This result was expected because in a previous study [17], microsatellite markers (SSRs) developed for P. notatum and P. atratum were used in different Paspalum species, which allowed the authors to distinguish many different taxa, except for species belonging to the Plicatula group. Although high genetic variability within its species was observed, there was no clear distinction between different species in this botanical group. Furthermore, it is commonly known that the Plicatula group presents natural variation in morphological types [40], coupled with hybridization throughout its evolution and high genetic variability within its species [17], making it a highly complex group with difficult taxonomic interpretation [17, 33]. However, a more detailed and accurate analysis of the P. notatum accessions was undertaken, species from which molecular markers were developed and where species varieties could be separated (var. saurae and var. otatum) with the aid of private bands. Therefore, we believe that the absence of delimitation between the taxa observed in our study may be related to the low number of genotypes of different species used in the analysis as the initial objective was only to test the transferability of loci.

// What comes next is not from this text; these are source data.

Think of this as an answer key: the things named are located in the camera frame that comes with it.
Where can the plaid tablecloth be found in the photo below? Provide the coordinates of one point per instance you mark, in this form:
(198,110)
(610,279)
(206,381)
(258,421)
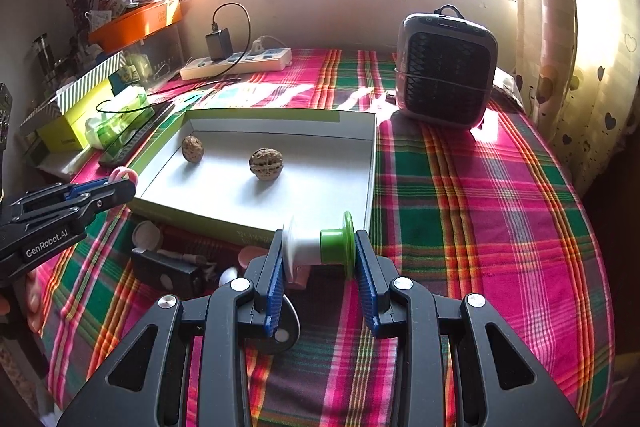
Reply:
(475,217)

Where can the white mug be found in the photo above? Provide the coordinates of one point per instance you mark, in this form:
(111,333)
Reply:
(95,21)

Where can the green tissue pack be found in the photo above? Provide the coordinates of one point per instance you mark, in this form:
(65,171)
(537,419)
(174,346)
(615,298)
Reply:
(120,117)

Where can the small white round object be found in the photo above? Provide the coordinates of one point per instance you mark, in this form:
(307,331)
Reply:
(227,278)

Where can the grey portable heater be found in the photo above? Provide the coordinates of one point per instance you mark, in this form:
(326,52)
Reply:
(440,72)

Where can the pink plastic piece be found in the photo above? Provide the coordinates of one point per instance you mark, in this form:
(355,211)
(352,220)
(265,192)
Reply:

The private bands identified in our study for seven different species from the Plicatula group present potential applications for species identification of samples and/or new collections, what is mandatory for conservation, cytogenetics, breeding and other uses for Paspalum. However, these bands need further validation with larger numbers of genotypes from each species to be brought into practical use.

The microsatellites developed here are the first SSR markers developed for P. plicatulum and are highly transferrable to other species of the Plicatula group. These markers showed high polymorphism and were efficient in detecting genetic variations in the different species. These markers can be employed in future investigations of breeding programs, mating systems and kinship studies.